- [Task item]
I need the number of lines in the listing below that include the string "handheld", and only that number.

- [Recorded information]

--- --- ---

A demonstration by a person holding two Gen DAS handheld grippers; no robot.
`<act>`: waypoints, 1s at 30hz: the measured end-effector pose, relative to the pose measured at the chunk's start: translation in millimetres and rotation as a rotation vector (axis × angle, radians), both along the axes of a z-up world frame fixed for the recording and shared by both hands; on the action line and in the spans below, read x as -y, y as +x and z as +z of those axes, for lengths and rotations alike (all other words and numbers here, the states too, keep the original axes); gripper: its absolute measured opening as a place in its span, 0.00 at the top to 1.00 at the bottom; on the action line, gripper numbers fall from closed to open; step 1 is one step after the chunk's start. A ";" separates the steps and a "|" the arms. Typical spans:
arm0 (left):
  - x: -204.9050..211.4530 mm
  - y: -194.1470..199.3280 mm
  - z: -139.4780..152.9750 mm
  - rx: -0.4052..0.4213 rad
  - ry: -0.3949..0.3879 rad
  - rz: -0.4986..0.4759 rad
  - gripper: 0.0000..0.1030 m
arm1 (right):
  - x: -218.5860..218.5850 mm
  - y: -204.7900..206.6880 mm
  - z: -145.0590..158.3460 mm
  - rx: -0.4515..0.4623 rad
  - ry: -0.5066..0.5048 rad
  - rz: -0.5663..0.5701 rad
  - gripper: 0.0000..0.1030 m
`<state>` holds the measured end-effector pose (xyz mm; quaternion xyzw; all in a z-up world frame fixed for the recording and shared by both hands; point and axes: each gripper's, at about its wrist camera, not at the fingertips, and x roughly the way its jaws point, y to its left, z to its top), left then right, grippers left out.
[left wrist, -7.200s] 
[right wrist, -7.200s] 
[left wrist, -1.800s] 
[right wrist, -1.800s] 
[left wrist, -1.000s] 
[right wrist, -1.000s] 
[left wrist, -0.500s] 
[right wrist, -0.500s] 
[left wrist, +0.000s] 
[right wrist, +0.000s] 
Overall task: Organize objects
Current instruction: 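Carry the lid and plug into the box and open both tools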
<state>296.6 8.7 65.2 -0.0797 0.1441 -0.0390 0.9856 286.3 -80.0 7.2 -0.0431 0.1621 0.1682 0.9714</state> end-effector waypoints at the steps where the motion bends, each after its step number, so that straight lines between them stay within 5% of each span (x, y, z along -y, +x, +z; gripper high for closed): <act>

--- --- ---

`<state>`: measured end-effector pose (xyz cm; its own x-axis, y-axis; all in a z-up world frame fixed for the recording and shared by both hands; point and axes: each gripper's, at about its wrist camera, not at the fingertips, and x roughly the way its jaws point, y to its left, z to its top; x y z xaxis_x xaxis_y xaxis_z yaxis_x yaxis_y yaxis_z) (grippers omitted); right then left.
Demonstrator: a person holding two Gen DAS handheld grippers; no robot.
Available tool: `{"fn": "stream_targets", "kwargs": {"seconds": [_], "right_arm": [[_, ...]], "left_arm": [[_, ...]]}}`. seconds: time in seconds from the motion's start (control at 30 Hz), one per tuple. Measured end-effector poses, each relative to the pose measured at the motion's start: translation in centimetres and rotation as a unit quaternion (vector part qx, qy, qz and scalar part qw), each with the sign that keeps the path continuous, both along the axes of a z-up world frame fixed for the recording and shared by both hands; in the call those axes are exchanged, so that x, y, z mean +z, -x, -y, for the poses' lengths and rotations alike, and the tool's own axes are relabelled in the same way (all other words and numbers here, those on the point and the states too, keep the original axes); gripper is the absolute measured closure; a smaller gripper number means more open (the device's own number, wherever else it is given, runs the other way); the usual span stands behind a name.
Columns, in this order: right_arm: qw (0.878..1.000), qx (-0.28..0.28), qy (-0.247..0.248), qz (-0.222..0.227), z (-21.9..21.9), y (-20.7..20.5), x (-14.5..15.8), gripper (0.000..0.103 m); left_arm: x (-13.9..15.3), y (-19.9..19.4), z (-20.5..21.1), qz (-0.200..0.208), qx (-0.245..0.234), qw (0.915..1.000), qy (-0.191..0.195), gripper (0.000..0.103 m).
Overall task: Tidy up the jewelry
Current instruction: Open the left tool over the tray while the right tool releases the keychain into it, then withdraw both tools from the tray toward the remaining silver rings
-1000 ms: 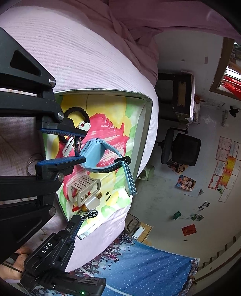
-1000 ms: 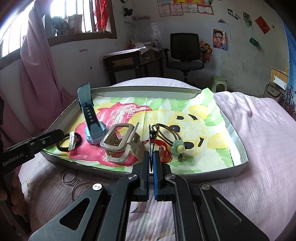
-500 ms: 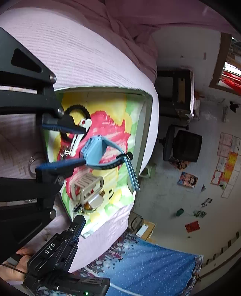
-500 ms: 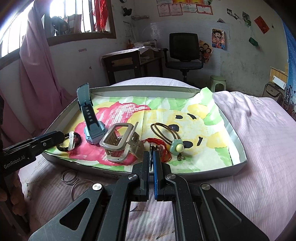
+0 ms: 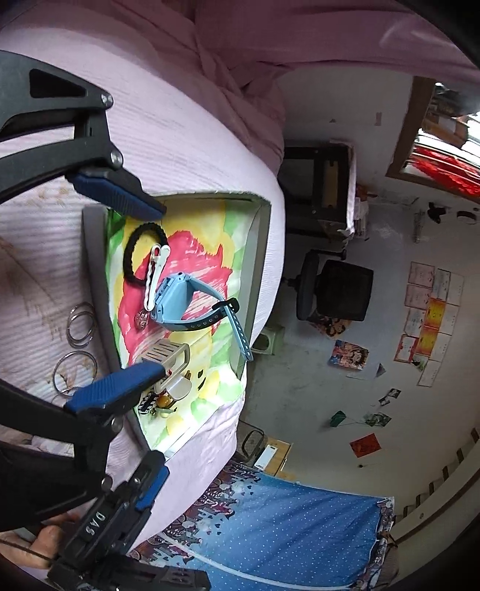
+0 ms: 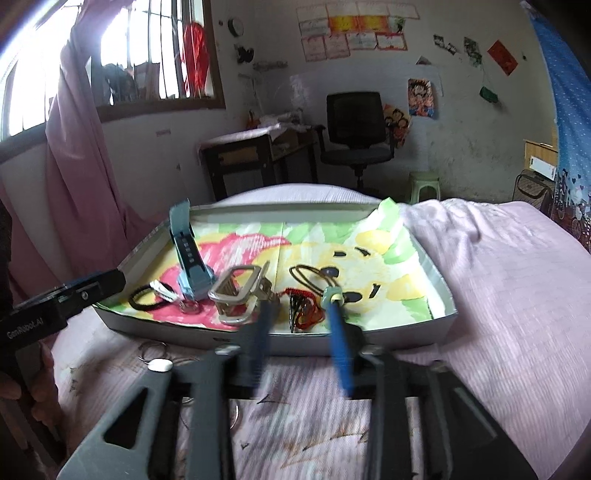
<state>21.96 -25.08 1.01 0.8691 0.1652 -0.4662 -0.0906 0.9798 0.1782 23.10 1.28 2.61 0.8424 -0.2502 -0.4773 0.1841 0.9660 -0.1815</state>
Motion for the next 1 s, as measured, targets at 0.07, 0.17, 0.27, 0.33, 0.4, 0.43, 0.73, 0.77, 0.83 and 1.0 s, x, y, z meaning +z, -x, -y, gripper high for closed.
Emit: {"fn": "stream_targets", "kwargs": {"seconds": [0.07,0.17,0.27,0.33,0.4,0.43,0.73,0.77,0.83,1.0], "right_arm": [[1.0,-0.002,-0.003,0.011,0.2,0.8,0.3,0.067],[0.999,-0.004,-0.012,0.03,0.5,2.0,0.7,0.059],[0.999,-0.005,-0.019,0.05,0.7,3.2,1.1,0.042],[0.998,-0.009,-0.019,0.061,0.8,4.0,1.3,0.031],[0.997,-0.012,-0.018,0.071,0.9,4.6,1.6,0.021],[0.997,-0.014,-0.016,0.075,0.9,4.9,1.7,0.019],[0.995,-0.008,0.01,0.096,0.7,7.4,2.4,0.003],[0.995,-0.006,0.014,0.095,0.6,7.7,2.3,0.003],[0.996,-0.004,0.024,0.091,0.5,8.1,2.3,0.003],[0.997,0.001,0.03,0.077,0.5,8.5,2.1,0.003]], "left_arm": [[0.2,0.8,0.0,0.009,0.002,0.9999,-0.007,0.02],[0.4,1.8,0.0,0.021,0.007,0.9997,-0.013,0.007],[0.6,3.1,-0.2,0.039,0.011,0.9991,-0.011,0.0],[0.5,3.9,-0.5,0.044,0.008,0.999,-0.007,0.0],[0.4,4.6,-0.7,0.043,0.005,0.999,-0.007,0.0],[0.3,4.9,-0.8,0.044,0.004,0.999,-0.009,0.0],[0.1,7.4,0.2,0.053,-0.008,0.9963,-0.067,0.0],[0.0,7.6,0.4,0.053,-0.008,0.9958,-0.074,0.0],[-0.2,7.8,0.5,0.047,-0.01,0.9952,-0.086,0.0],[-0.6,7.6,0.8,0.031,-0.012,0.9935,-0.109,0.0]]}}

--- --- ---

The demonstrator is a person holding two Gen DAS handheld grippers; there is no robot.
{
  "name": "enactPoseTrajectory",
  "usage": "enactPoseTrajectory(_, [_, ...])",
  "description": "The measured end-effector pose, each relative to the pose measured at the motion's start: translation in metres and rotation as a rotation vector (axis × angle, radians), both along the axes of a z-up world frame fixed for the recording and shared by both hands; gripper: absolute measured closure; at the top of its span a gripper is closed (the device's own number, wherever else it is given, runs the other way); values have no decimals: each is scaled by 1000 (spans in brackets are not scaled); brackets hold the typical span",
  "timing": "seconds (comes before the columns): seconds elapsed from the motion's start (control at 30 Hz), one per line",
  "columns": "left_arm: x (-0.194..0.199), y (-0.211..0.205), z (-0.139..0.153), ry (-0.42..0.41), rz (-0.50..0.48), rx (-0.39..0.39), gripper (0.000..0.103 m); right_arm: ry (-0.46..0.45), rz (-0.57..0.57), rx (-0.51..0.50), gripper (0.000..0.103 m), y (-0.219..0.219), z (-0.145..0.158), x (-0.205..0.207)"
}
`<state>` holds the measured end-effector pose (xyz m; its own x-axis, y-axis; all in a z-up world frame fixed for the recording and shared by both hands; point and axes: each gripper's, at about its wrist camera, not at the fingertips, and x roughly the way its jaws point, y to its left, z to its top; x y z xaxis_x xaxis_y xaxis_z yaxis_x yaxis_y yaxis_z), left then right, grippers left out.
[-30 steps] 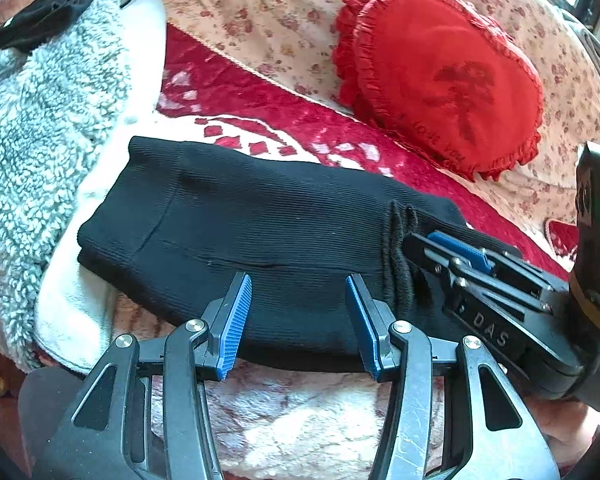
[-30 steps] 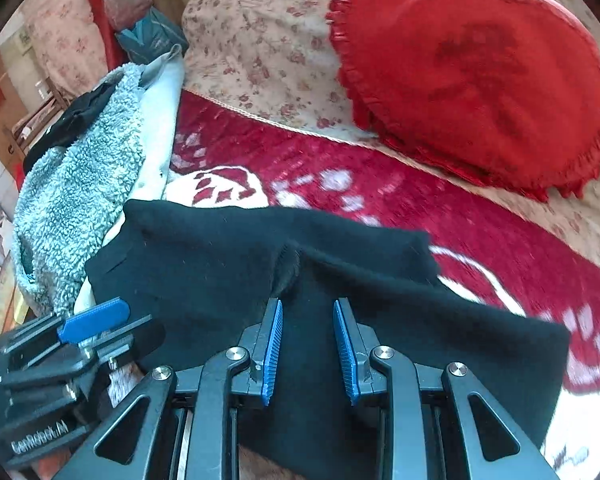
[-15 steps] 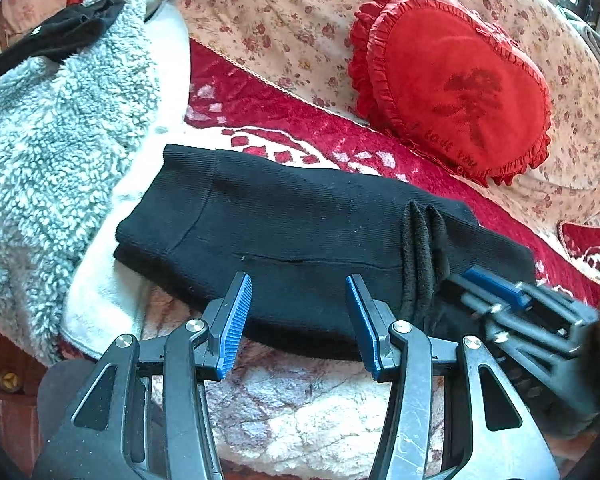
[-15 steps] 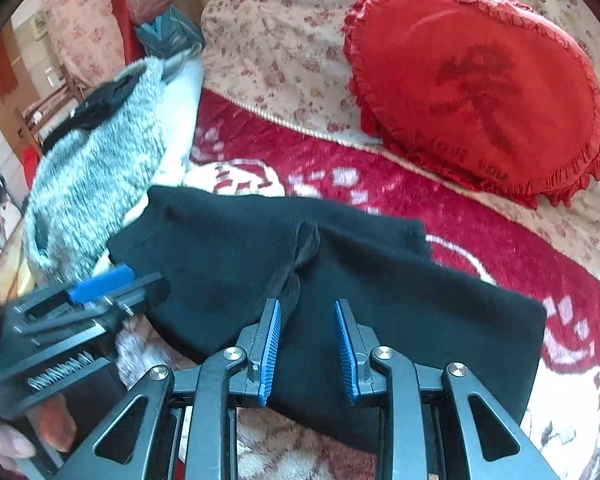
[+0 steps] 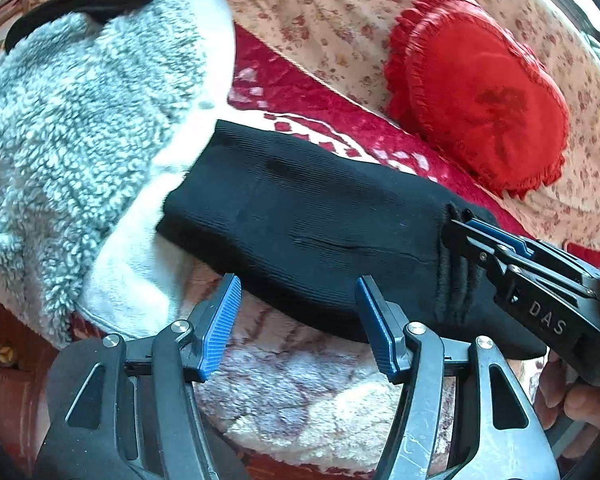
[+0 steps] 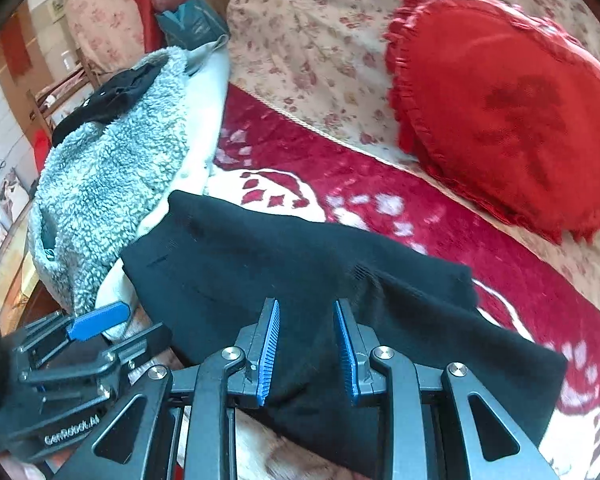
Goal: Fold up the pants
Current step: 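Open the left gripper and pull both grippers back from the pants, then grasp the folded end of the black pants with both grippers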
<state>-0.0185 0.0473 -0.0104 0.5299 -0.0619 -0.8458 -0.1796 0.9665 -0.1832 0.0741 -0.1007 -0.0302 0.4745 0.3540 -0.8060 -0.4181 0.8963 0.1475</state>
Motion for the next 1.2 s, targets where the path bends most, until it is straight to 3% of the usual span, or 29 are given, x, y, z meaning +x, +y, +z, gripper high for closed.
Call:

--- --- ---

- [Answer]
3